『わかる』ハシモト会長かく語りき

第37話 証言「いいもん つくりなはれ」

長谷信義
株式会社ナガタニ 代表取締役

一世を風靡したイタリアのブランドをつくりあげたデザイナーが、いち早く中国生産に乗り出した時、皆、中国に飛びつきました。
橋本社長と私は、その流れには乗らず、メイドインジャパンにこだわったんです。

どうでしょう。
あの時、中国に出て行った人たちは、一時は儲けたかもしれませんが、結局、価格競争に巻き込まれて苦しんでいます。
橋本社長の考え方、生き方は、ハイクオリティで、よそにないものをどうつくり続けるかなのです。
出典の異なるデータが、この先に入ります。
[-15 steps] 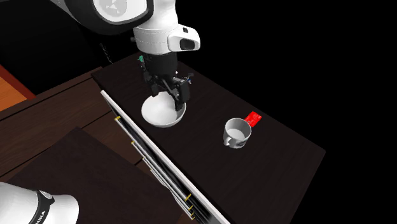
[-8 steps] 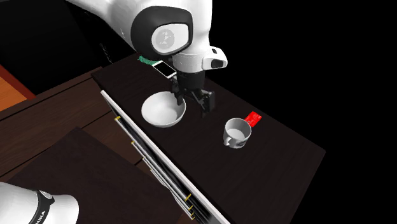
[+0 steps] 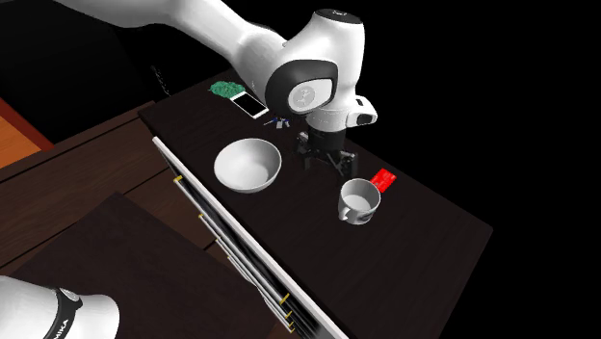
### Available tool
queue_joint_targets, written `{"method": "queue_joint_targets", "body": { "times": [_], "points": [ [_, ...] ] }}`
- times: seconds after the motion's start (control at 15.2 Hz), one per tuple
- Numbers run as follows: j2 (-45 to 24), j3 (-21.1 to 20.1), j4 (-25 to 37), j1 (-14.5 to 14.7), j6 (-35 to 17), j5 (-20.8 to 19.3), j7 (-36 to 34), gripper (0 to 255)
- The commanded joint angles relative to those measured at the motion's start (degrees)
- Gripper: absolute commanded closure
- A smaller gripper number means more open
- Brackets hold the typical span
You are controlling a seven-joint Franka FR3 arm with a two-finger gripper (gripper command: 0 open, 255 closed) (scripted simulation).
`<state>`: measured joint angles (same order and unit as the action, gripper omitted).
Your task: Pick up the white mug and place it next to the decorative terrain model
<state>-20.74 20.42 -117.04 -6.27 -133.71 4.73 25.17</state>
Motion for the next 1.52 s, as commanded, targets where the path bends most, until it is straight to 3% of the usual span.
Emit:
{"method": "queue_joint_targets", "body": {
  "times": [0.0,0.33,0.86,1.32,1.39,1.45],
  "points": [
    [-4.92,-0.72,4.20,-1.52,-0.75,1.75,1.82,0],
    [-15.18,-2.49,14.77,-4.97,-0.76,4.24,4.44,0],
    [-19.28,-3.57,14.98,-5.99,-4.62,5.46,5.18,0],
    [-19.29,-3.57,15.00,-5.99,-4.60,5.45,5.18,0],
    [-19.29,-3.57,15.00,-5.99,-4.60,5.45,5.18,255],
    [-19.29,-3.57,15.00,-5.99,-4.60,5.45,5.18,255]
  ]
}}
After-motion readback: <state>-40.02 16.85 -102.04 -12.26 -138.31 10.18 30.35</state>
私は、高級品をつくる修行を十五年ほど積み、和光さんをはじめ、日本を代表する百貨店やメーカーさんとの出会いのなかで仕事をさせてもらっています。

流行というのは、昔は長くて 十年、今は三年。
その変化のなかで、結局、何が残ったんやろな、と改めて考えてみると、
「国内でいいもんつくっていれば必ず生き残れる」 という精神やと思うんです。

その精神とは、ともすればブレることもある。
そうならなかったのは、橋本社長の生き方を間近で見て、ものづくりをしてきたからです。
流行で売れるものは何か、という本質をよく見極めること。

橋本社長はその読みが深いんやろな。あっちが売れてる、こっちが売れてる、ということではなく、三十年後どうなってんの?という目利き。

これが橋本流ちゃうかな。
一見、非現代的だけど、そこに、若い人が集まってくるんですからね。
今になって、ようやくわかってきたんです。
でも、死ぬまでわからんやつが多いんやろな。


この連載について

「革っちゅうもんはなぁ、、、。」本物の革とは、商売とは、人間とは?
クアトロガッツを始めた頃に革屋さんではじまった人生談義。
それがハシモト会長との出会い。

80歳を超え、戦後からの日本を生きてこられてきた中で培われたその稀有な人生哲学と大阪ならではの人情味あふれる人柄。
「そや、ここに紙があるやろ。俺らは今までこの紙の裏をやってきたんや。いっぺん表をやろうと思うんや。」
珠玉の言葉を噛み締めていただければと思います。